------ Source data

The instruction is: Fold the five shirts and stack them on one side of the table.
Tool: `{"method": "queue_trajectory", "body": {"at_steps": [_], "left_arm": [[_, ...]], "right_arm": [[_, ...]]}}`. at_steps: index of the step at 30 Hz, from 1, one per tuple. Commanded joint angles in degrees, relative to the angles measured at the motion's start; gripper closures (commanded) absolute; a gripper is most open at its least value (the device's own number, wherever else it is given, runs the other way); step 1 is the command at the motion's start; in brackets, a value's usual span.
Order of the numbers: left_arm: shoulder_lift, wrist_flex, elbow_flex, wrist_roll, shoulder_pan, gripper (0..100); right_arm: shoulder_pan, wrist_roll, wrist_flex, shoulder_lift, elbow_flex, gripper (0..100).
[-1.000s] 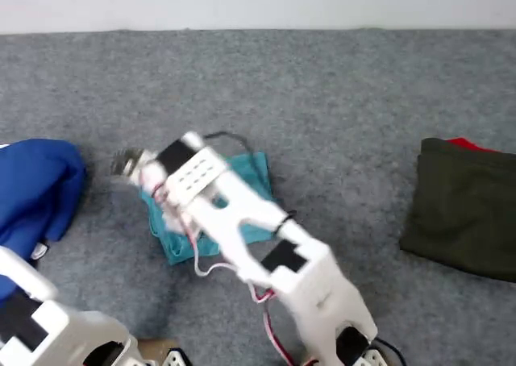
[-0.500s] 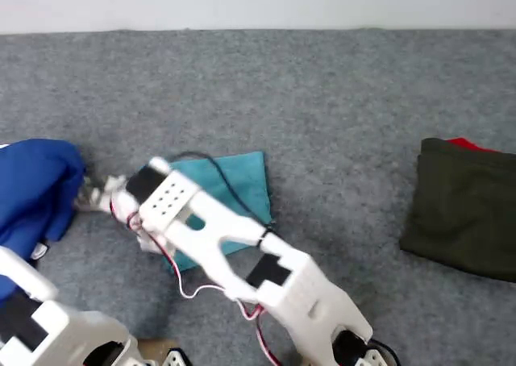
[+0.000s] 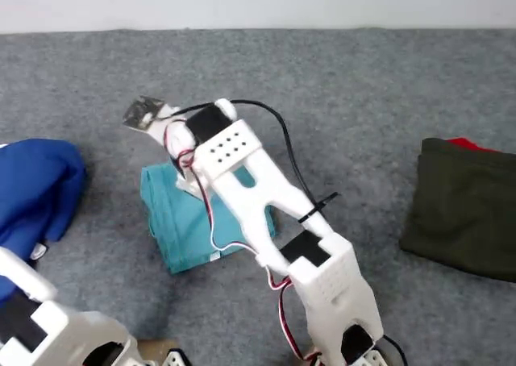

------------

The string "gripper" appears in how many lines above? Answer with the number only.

Exercise answer:
2